**Raw data**
········
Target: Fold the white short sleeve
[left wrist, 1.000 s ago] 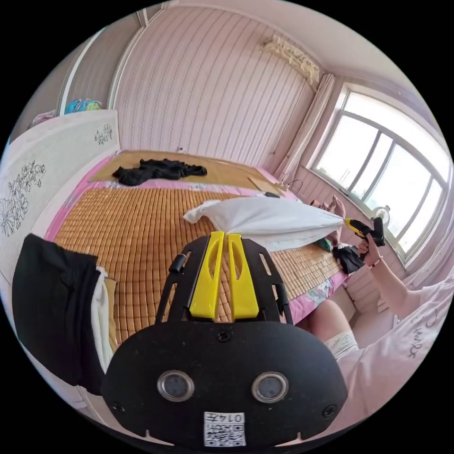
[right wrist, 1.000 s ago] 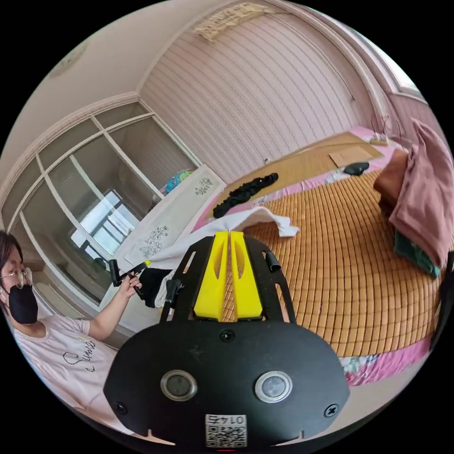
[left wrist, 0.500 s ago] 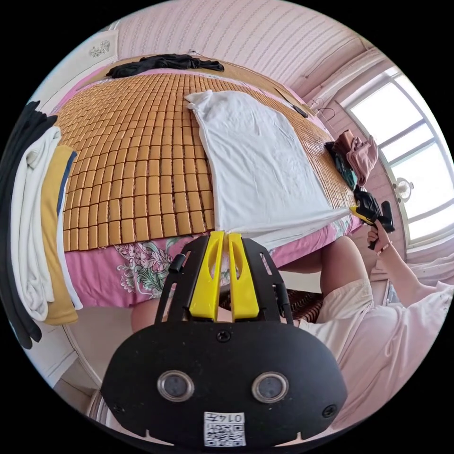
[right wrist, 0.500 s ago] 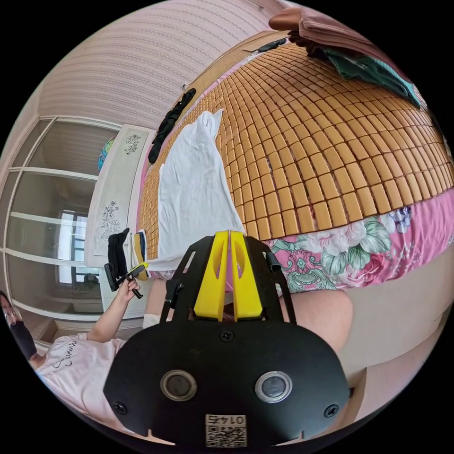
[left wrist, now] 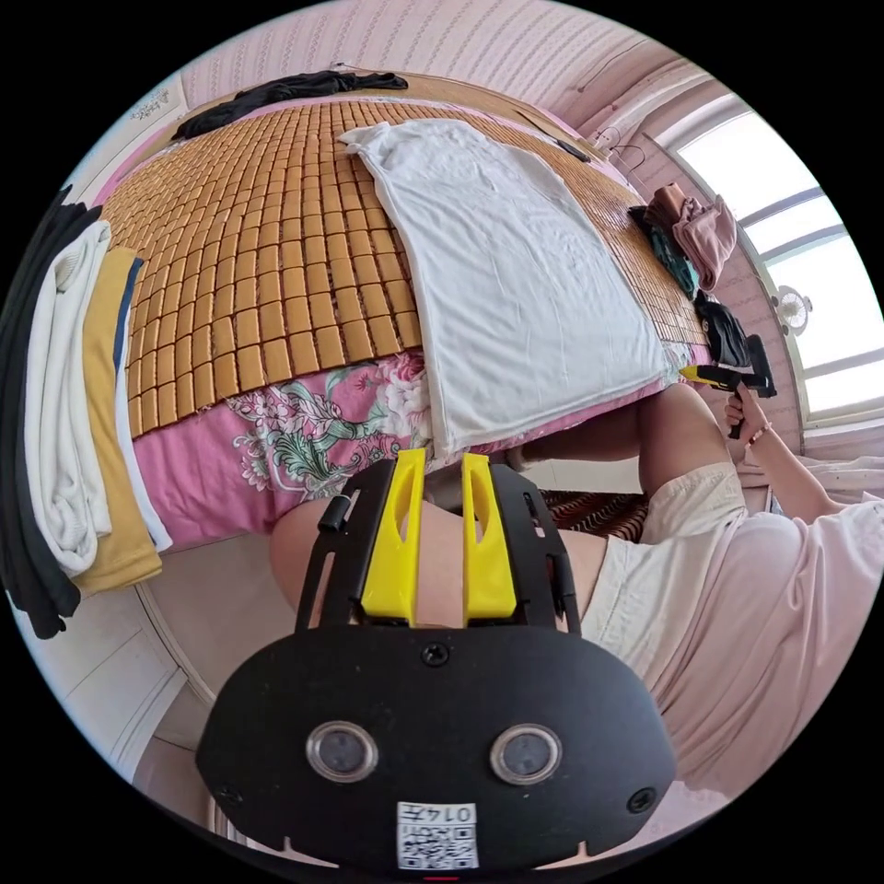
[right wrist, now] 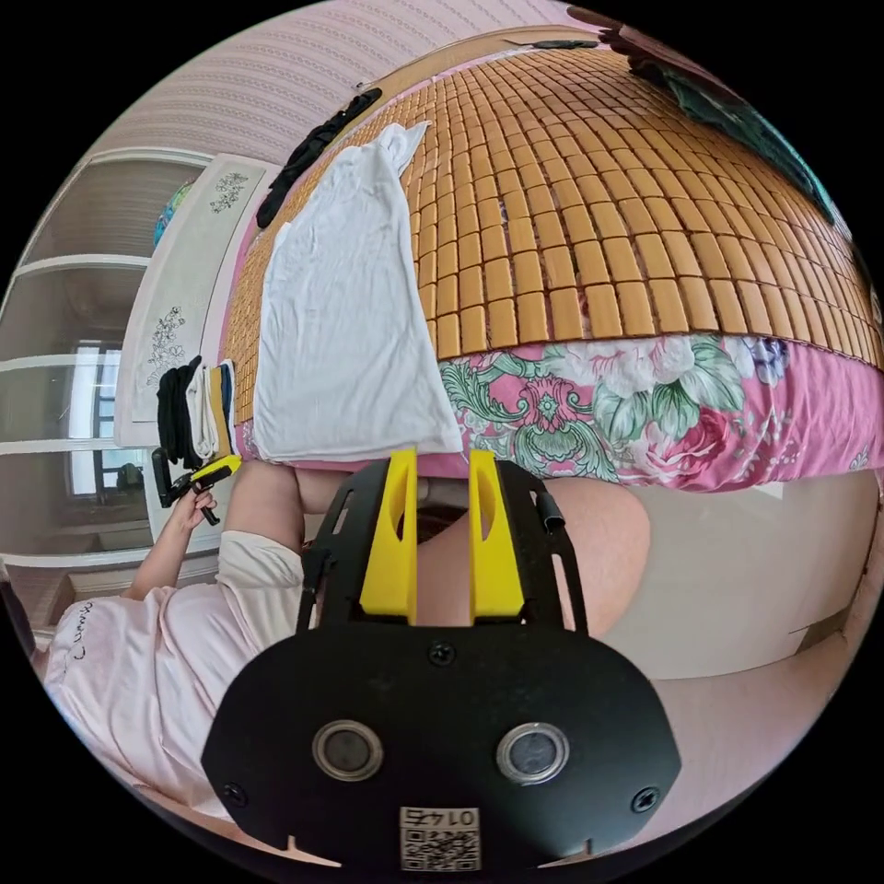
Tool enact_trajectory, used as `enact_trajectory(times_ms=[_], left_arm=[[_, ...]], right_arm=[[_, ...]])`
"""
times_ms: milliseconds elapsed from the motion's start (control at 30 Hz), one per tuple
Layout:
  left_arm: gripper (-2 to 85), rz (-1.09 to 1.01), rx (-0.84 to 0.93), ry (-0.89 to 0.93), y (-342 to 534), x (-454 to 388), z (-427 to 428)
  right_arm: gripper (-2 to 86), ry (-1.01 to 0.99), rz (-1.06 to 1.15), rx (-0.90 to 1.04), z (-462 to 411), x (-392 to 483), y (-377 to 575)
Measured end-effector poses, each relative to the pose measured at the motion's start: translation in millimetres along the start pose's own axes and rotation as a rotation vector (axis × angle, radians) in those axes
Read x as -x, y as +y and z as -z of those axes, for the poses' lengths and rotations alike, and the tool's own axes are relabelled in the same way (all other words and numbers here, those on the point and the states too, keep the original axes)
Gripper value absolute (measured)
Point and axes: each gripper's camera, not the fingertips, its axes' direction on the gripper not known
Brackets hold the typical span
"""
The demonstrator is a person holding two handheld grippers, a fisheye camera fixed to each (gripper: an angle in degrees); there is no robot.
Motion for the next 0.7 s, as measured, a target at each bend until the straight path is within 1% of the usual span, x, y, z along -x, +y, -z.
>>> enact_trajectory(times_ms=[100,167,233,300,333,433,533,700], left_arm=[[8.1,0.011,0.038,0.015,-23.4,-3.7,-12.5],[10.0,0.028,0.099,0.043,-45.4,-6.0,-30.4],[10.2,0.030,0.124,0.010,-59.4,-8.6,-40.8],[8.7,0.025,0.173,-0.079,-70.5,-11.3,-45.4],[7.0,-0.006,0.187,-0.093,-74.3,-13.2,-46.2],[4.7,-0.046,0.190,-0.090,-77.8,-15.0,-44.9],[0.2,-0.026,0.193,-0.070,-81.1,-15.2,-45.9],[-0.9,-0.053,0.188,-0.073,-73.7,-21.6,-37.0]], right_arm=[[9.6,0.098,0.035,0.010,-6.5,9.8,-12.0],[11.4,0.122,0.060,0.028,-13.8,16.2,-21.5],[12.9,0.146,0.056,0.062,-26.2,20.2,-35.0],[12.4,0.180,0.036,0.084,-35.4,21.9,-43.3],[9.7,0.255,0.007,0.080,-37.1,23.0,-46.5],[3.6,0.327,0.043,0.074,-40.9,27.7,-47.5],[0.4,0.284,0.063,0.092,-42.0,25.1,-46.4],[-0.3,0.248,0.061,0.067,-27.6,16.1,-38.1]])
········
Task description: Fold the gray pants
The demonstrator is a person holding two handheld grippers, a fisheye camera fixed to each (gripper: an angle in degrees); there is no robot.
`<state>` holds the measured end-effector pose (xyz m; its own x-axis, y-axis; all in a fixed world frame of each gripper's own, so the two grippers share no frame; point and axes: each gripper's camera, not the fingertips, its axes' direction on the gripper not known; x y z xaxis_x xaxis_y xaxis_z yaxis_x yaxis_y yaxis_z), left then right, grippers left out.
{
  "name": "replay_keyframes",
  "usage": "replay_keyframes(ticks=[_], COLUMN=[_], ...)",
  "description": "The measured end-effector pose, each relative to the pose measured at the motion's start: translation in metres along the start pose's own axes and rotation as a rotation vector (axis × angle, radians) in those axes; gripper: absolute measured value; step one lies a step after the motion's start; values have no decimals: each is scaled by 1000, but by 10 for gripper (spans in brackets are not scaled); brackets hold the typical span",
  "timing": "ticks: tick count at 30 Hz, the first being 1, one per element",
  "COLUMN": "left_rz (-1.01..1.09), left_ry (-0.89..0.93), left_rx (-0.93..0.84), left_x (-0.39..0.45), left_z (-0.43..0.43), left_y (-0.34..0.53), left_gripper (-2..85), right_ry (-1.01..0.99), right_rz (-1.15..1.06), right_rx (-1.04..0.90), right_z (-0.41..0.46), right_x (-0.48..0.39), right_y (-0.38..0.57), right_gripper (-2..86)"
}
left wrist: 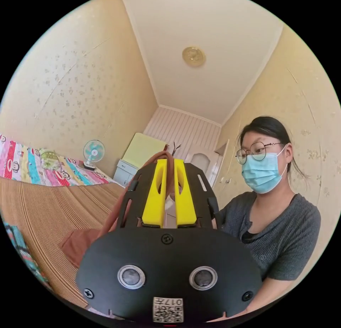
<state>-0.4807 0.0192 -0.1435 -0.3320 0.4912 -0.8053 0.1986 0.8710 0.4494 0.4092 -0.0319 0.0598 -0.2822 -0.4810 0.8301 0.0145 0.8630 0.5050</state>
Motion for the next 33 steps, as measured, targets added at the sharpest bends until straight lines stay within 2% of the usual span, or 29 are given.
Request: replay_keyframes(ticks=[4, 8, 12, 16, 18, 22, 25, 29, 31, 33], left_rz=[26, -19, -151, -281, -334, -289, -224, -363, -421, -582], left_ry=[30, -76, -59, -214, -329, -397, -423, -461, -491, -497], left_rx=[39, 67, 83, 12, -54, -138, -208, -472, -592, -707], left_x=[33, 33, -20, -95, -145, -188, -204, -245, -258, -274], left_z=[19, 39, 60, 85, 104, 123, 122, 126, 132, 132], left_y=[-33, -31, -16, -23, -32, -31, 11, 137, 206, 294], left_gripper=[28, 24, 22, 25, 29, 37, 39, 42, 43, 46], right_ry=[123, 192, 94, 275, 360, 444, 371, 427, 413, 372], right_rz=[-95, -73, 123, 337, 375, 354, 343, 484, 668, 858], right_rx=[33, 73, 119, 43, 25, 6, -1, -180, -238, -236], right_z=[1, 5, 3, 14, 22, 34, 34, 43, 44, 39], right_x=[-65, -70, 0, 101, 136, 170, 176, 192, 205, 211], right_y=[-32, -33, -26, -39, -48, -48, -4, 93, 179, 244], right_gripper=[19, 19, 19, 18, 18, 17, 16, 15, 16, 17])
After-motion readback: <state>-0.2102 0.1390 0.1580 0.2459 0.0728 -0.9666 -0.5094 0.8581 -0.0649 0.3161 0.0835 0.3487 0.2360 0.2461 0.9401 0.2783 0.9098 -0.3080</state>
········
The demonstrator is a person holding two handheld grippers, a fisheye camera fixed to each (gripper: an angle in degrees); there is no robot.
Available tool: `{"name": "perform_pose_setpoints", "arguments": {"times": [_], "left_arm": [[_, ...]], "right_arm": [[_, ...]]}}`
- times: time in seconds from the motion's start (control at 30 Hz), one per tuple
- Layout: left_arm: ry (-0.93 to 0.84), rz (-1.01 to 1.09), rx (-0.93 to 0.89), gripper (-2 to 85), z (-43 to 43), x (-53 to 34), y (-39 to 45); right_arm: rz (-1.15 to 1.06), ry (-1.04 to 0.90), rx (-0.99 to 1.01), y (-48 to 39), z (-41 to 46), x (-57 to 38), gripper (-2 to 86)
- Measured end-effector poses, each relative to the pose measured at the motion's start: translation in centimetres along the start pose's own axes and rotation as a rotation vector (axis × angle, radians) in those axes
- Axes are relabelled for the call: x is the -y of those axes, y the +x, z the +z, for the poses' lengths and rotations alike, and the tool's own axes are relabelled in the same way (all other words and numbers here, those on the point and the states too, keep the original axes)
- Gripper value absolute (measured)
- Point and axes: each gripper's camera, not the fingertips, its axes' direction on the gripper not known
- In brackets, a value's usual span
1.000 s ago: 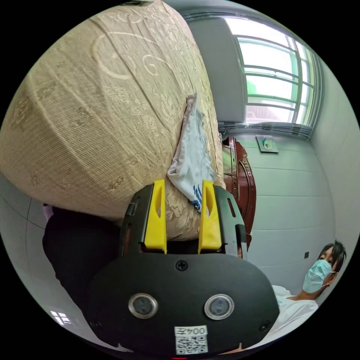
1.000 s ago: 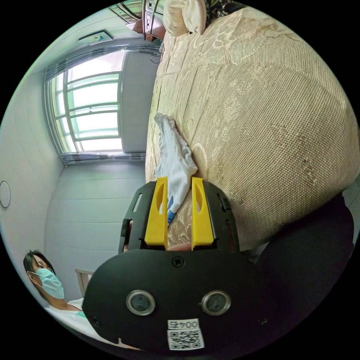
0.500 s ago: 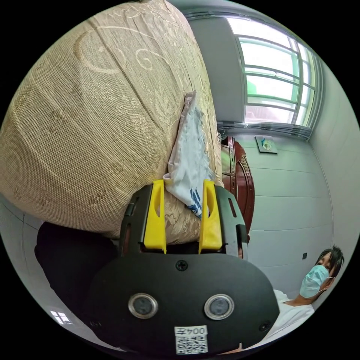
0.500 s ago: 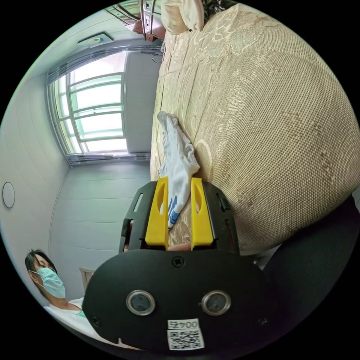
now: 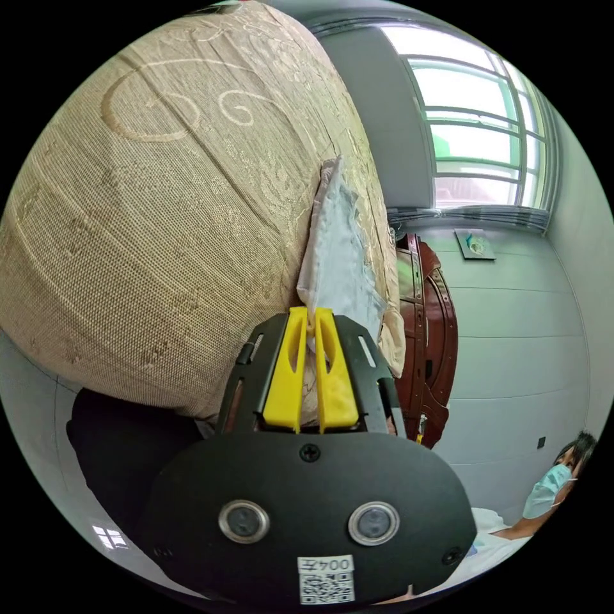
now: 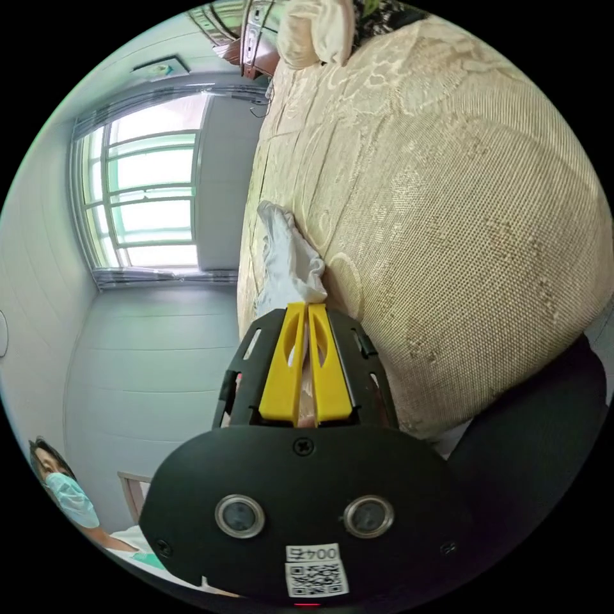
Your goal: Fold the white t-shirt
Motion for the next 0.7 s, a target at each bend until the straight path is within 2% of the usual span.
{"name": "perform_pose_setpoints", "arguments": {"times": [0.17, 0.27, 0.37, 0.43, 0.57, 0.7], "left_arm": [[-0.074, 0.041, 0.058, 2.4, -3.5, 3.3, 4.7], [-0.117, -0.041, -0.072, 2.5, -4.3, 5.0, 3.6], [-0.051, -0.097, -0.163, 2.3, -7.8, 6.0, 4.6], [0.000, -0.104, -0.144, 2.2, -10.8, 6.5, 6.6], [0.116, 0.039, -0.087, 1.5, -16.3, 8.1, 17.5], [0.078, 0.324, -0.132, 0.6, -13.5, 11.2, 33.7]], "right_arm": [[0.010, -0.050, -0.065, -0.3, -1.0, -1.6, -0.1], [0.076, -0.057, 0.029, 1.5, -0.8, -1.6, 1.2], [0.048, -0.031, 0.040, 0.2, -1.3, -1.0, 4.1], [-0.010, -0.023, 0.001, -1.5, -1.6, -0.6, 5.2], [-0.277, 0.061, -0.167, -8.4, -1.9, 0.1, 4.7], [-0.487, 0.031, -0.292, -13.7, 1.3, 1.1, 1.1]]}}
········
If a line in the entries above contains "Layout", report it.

**Response for this exercise**
Layout:
- Layout: left_arm: ry (-0.93 to 0.84), rz (-1.01 to 1.09), rx (-0.93 to 0.89), gripper (-2 to 85), z (-43 to 43), x (-53 to 34), y (-39 to 45); right_arm: rz (-1.15 to 1.06), ry (-1.04 to 0.90), rx (-0.99 to 1.01), y (-48 to 39), z (-41 to 46), x (-57 to 38), gripper (-2 to 86)

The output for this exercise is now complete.